Does paying free kicks for tackles really matter, Clarko?

I read with interest the comments from Alastair Clarkson about his criticism of the state of the game.

However, even now I am still unsure what Clarkson was really on about.

Was it about the state of the game? Was it about the lack of free kicks for tackles? Maybe it was about the free kicks that were paid against Hawthorn in the ruck?

Interestingly, Clarkson has been the coaching genius that has shaped how the game is played today. Now he is complaining!

However, as per normal, all the commentators jumped on board with ideas rehashed from last year and the year before and from before that.
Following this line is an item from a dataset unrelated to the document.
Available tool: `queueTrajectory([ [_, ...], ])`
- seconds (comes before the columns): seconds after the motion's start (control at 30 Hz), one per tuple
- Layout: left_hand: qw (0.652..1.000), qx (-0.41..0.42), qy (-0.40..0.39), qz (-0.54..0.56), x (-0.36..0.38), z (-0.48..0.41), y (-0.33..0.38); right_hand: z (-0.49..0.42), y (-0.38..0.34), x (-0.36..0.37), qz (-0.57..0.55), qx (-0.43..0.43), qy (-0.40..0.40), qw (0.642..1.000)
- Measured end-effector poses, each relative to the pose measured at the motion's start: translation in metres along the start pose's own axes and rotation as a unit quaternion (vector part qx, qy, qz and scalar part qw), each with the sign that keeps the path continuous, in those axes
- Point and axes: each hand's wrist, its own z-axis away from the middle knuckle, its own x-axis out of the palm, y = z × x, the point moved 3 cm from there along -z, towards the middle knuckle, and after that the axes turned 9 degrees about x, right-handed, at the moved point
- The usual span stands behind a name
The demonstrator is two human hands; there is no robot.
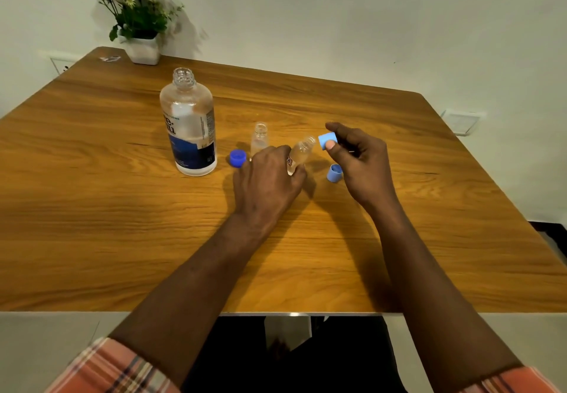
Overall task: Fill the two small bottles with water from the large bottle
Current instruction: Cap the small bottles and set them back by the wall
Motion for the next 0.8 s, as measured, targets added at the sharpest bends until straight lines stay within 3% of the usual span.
queueTrajectory([
  [0.33, 0.999, 0.038, 0.004, -0.009, 0.006, 0.002, 0.002, 0.002, 0.007, 0.004, -0.068, 0.010, 0.041, 0.997],
  [0.8, 0.998, 0.052, -0.022, -0.018, 0.008, 0.002, 0.005, 0.000, 0.012, -0.002, -0.080, 0.001, 0.050, 0.996],
])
Same old crisis every year.

Why is the tackle issue suddenly so important to Clarkson?

Alastair Clarkson

(Photo by Cameron Spencer/AFL Photos/via Getty Images)

Not paying free kicks for good tackles has been building since the Tigers’ grand final victory in 2017. Last July, when Steve Hocking was talking on breakfast radio about Geelong’s win over St Kilda and the 161 tackles applied, he said: “Certainly we don’t want (tackling) as a skill”.

He wanted to “balance out” the tackling but did not explain how he intended to do that. Maybe “balancing out” is code for “don’t reward the tackler”.

Maybe Clarkson should be blaming him, not the umpires?

Tackling has always been an integral part of our game. The ability of players like Scott Pendlebury to avoid being tackled and still find good options is a skill. This is what makes him a star even for us non-Collingwood supporters.

The problem according to all the old-timers is that the improvement in the skill of tackling has been at the detriment of free-flowing footy. But has tackling caused the congestion around the ball or has the congestion increased the number of tackles?

Let’s assume for a moment that the real problem is congestion. Will paying a free kick for a good tackle change anything? I think not.

Let’s just say it takes ten seconds for the free to be paid and the ball to be returned to the tackler. In ten seconds, most AFL players can run the 50 metres to the next line of scrimmage. The defence will reset, and the next crowded contest will ensue.

A free kick in modern footy is a bit like trench warfare. The defence is arranged in lines one kick forward of the ball. As the ball moves forward, the defence folds back and reforms until all the defenders are back in the defensive 50 metre arc. Each retreat condenses the space and increases the congestion.

The defensive structures are so good, I really question whether winning a free kick is better than a ball up. At least winning a clearance from a ball up means breaking into free space.

Tom Mitchell

(Photo by Michael Willson/AFL Media/Getty Images)

At some stages against the Tigers, Hawthorn had 12 or more defenders in their defensive 50. Tigers forwards had no space to lead into. Their tall forwards were blocked from even getting to the contest.

Once the ball was turned over, the Hawks did a series of shorts kicks to give their forwards time to run into their own forward line. I assume the Hawks did the same to the Roos. Clearly this was a strategy from Clarkson.

I suspect some of the problem was created by the shortened quarters. The players can sustain this mad-dash type of footy for 16 minutes. I doubt they could do it for 25 minutes for four quarters. Clarkson is a master of seizing the advantage.

These tactics were clearly well thought-out and very effective against the Tigers’ chaos. That’s why I am confused as to why Clarkson is panning the state of the game. It’s his game plan!

The Hawks saturation-style defence inside the 50-metre arc does, however, demonstrate flaws with the solutions to congestion put forward by the commentators that jumped onto Clarkson’s comments.

For example, take the idea of reducing the number of players to 16 per side. In reality, if Clarkson can get 12 out of 18 players into the back 50, he could just as easily get 12 out of 16.

The same applies to restricting interchanges. If you must rest players on the field, the best spot to rest them is in the back 50-metre arc. Restricting interchanges may decrease congestion in the midfield but actually increase congestion inside the 50-metre arcs.

One suggestion may work. Forcing forwards and defenders to stay in their own half combined with restricting some to within their 50-metre arc may work.

It could be done using electronic transponders that flashed after a present time when a player crosses a buried signal wire.

However, before it should even be considered, we should spend a lot of time trying to work out how Clarkson might turn the system to his advantage. Then complain about it. Just joking.